TASK: Would you set down the data that follows, word for word, without any pictures?
+-------+
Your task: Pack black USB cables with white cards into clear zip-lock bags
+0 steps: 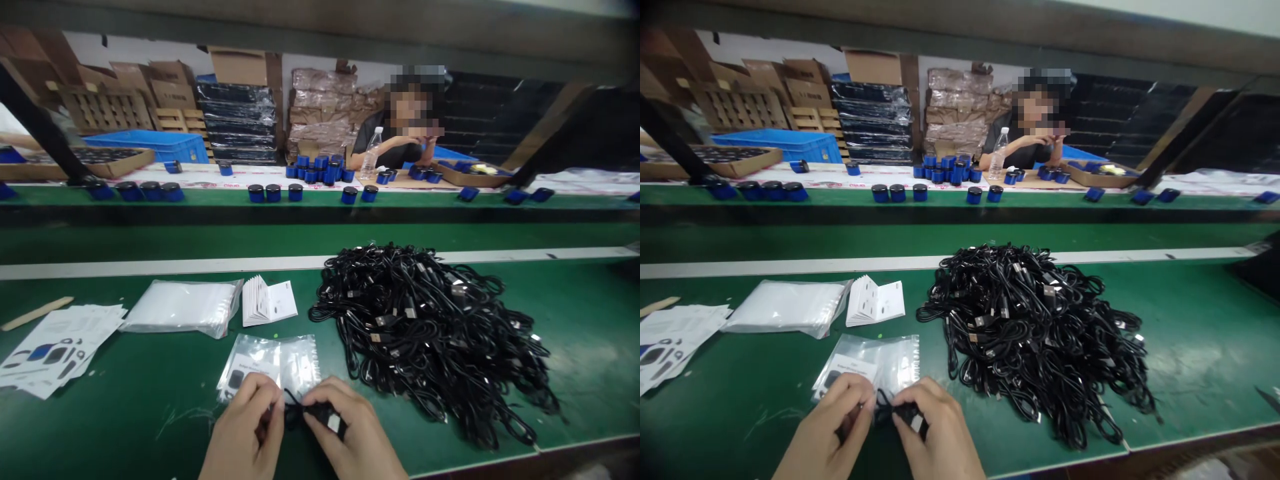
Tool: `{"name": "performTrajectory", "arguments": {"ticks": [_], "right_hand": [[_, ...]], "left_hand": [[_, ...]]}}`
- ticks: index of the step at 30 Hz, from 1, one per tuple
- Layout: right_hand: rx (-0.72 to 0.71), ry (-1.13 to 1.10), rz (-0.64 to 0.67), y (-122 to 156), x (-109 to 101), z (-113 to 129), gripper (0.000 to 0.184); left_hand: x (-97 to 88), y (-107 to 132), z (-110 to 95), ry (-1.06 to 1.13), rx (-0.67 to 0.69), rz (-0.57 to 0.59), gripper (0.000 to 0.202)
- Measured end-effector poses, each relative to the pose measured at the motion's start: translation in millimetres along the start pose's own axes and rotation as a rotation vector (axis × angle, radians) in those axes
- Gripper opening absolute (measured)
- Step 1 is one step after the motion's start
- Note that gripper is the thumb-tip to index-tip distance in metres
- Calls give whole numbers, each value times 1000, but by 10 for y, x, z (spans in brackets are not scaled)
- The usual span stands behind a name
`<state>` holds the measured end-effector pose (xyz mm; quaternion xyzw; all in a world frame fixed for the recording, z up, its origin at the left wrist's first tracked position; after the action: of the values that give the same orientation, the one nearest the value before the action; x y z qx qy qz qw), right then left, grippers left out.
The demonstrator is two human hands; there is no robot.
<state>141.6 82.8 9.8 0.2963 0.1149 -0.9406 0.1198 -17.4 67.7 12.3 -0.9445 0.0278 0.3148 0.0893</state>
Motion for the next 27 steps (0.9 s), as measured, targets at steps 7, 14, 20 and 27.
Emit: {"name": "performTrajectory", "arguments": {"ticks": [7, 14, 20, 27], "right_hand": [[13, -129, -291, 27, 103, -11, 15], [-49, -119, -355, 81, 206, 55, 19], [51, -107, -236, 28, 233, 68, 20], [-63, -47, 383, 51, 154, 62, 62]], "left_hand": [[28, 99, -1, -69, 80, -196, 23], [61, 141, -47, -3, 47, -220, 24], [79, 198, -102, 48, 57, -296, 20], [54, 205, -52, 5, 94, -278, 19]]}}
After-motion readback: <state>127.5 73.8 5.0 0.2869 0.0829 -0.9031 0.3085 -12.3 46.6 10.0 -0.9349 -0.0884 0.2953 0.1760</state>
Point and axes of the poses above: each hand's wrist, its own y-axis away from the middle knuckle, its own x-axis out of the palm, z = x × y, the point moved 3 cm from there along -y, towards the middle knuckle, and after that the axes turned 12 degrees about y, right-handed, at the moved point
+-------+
COMPLETED TASK:
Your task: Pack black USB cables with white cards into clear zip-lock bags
+0 steps: 
Tool: `{"name": "performTrajectory", "arguments": {"ticks": [_], "right_hand": [[_, ...]], "left_hand": [[_, ...]]}}`
- ticks: index of the step at 30 Hz, from 1, one per tuple
- Layout: right_hand: rx (-0.72 to 0.71), ry (-1.13 to 1.10), rz (-0.64 to 0.67), y (-122 to 156), x (-109 to 101), z (-113 to 129), gripper (0.000 to 0.184); left_hand: x (-97 to 88), y (-107 to 132), z (-110 to 95), ry (-1.06 to 1.13), rx (-0.67 to 0.69), rz (-0.57 to 0.59), gripper (0.000 to 0.202)
- Measured end-effector poses, each relative to the pose measured at the motion's start: translation in millimetres along the start pose's own axes and rotation as a rotation vector (axis × angle, radians) in those axes
- Gripper opening absolute (measured)
- Step 1 is one step after the motion's start
- Note that gripper is the thumb-tip to index-tip distance in metres
- Calls give whole numbers, each value times 1000, but by 10 for y, x, z (spans in brackets are not scaled)
- The usual span stands behind a name
`<state>` holds the measured end-effector pose (xyz mm; quaternion xyzw; all in a world frame fixed for the recording, z up, its origin at the left wrist's first tracked position; after the action: of the values that give the same orientation, the one nearest the value before the action; x y z qx qy qz qw), right then left, grippers left out.
The demonstrator is two human hands; there is no robot.
<state>141.6 82.8 9.8 0.2963 0.1149 -0.9406 0.1198 -17.4 67.7 12.3 -0.9445 0.0278 0.3148 0.0893</state>
Motion for the next 27 steps (0.9 s), as measured, targets at steps 7, 14, 20 and 27.
Emit: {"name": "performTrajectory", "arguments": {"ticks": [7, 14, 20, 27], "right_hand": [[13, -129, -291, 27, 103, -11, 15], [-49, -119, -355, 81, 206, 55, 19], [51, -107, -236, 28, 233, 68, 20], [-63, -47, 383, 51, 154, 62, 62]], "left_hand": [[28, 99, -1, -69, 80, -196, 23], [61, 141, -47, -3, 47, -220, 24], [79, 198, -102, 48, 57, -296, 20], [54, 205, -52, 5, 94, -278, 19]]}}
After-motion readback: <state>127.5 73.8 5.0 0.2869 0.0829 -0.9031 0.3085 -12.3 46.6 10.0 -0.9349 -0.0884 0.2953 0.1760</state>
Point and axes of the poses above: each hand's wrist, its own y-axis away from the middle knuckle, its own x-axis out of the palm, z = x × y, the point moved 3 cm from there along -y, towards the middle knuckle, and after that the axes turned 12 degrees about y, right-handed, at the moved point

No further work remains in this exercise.